All lines from the one with "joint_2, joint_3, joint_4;" through the end of the records below are to be given again exactly, and nothing else.
━━━━━ PROVIDED RECORDS
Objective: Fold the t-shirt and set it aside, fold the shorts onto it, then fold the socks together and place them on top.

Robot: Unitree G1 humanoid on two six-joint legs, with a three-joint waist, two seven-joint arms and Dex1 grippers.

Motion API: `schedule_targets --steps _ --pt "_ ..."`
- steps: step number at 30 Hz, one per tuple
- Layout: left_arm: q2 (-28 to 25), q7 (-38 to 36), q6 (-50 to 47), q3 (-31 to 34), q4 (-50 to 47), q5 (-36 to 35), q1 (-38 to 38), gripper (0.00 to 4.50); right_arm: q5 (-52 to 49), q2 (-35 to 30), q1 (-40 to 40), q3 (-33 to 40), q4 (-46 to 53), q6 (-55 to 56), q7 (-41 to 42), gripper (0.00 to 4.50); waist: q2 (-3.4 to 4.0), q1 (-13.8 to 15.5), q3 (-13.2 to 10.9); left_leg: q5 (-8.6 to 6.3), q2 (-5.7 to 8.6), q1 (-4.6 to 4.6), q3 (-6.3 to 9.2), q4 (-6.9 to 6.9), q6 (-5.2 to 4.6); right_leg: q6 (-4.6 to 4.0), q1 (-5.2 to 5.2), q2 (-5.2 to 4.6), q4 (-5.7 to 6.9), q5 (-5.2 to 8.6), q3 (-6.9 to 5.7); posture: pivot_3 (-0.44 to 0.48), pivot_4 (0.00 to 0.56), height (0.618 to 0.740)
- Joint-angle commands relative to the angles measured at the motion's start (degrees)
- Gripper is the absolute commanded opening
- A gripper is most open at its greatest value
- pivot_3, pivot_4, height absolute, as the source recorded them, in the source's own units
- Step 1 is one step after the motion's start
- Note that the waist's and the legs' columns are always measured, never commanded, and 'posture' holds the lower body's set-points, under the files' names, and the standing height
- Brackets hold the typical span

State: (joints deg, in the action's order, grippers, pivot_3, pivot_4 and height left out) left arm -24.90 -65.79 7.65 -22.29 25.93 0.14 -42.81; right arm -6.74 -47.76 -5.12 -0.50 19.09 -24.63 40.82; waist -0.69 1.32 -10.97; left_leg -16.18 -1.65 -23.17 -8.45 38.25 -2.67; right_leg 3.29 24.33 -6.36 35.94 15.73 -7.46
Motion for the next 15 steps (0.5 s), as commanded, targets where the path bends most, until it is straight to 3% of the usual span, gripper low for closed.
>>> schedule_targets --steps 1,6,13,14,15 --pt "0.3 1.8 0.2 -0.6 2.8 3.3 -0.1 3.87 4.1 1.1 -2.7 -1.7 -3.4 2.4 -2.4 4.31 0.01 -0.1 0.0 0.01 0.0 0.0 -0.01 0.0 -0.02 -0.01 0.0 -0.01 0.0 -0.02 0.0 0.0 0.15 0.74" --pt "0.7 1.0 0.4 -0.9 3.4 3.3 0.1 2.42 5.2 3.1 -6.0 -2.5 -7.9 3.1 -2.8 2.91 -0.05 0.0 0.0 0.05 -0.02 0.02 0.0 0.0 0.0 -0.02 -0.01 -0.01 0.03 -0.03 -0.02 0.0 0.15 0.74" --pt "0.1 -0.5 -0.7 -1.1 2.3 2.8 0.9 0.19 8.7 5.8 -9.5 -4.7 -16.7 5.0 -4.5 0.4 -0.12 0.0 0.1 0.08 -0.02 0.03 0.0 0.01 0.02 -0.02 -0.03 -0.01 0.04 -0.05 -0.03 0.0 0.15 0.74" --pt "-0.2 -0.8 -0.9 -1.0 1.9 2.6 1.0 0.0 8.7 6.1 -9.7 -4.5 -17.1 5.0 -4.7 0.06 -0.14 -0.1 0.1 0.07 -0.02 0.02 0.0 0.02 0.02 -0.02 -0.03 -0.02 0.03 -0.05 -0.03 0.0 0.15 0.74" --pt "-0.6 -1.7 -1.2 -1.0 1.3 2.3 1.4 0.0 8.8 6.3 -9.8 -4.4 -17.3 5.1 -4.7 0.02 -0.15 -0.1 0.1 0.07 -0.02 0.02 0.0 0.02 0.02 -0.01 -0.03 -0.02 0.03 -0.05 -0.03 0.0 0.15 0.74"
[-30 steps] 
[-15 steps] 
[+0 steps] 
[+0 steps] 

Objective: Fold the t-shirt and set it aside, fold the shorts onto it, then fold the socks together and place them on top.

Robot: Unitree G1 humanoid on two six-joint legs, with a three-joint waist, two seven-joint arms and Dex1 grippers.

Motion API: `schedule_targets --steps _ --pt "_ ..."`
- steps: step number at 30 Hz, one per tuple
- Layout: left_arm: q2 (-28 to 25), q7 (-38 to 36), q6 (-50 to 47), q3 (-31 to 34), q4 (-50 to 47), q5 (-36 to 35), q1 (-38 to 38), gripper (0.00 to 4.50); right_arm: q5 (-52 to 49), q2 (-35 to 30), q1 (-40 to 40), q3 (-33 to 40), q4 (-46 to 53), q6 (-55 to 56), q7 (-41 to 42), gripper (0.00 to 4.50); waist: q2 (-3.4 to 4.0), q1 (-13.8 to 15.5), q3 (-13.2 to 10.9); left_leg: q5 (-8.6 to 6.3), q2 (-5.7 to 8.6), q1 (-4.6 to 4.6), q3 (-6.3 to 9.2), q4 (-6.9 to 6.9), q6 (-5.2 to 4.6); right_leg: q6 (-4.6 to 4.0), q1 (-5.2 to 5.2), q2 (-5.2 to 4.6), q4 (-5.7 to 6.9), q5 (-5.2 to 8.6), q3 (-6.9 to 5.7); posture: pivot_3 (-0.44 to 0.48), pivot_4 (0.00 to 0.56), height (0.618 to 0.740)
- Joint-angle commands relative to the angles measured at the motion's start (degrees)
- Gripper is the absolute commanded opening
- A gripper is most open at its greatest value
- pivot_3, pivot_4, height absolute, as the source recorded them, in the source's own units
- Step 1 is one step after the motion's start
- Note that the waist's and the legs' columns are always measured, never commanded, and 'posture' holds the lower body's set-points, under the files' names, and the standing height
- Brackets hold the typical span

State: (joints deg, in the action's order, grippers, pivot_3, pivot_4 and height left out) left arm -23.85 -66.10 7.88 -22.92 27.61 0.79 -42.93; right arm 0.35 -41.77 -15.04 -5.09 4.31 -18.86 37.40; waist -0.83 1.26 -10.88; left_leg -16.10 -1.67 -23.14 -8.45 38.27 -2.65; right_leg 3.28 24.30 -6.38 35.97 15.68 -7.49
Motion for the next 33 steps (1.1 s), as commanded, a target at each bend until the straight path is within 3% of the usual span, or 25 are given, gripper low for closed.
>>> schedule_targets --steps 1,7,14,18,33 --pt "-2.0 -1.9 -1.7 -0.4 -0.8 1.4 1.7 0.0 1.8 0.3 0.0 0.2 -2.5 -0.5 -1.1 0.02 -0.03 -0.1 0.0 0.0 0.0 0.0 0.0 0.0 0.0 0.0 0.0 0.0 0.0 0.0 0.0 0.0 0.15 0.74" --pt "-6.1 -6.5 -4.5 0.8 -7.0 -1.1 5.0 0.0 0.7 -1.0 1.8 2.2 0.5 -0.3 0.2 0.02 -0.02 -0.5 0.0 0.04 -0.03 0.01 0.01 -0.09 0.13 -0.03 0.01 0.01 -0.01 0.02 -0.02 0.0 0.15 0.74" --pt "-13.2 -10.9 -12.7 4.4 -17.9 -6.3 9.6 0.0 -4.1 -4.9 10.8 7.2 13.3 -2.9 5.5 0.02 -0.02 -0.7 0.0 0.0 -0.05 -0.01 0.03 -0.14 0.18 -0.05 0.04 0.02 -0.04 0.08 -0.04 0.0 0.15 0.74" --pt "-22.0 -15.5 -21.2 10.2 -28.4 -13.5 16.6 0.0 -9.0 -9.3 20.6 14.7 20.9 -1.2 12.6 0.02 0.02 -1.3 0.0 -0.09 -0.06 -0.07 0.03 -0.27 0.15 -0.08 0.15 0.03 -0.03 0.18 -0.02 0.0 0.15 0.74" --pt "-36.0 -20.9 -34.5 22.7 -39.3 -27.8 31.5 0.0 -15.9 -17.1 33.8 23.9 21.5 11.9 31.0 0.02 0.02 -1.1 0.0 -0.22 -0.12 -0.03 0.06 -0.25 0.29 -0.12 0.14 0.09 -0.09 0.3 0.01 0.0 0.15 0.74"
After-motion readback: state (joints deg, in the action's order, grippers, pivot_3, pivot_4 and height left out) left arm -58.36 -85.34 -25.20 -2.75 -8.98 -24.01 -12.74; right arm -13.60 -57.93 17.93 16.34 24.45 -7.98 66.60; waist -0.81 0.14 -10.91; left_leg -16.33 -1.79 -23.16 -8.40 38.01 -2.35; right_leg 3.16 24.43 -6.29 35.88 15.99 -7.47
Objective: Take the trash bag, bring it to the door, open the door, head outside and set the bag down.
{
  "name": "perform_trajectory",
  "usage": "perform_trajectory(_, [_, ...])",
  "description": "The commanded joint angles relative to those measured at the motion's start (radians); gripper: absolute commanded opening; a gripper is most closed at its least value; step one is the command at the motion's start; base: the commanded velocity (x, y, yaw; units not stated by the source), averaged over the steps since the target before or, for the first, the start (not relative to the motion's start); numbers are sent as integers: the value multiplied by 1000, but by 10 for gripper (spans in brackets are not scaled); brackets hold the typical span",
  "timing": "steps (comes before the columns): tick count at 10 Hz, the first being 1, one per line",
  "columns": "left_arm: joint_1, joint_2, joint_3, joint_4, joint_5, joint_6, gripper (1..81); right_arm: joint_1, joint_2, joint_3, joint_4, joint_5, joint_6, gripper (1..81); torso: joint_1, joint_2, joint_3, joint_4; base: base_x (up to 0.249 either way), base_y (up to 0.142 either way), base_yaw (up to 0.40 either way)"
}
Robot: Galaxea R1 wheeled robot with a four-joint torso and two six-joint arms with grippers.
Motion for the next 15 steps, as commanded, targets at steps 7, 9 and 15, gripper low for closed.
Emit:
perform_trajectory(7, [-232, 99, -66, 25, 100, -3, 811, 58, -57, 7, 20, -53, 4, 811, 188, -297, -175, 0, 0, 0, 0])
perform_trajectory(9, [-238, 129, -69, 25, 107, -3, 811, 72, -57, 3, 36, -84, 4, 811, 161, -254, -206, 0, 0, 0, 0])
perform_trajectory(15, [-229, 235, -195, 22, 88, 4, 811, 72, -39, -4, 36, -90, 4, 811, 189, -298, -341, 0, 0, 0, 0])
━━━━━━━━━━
ANSWER SPACE:
  "columns": "left_arm: joint_1, joint_2, joint_3, joint_4, joint_5, joint_6, gripper (1..81); right_arm: joint_1, joint_2, joint_3, joint_4, joint_5, joint_6, gripper (1..81); torso: joint_1, joint_2, joint_3, joint_4; base: base_x (up to 0.249 either way), base_y (up to 0.142 either way), base_yaw (up to 0.40 either way)"
}
Robot: Galaxea R1 wheeled robot with a four-joint torso and two six-joint arms with grippers.
Motion for the next 15 steps, as commanded, targets at steps 7, 9 and 15, gripper low for closed.
Emit:
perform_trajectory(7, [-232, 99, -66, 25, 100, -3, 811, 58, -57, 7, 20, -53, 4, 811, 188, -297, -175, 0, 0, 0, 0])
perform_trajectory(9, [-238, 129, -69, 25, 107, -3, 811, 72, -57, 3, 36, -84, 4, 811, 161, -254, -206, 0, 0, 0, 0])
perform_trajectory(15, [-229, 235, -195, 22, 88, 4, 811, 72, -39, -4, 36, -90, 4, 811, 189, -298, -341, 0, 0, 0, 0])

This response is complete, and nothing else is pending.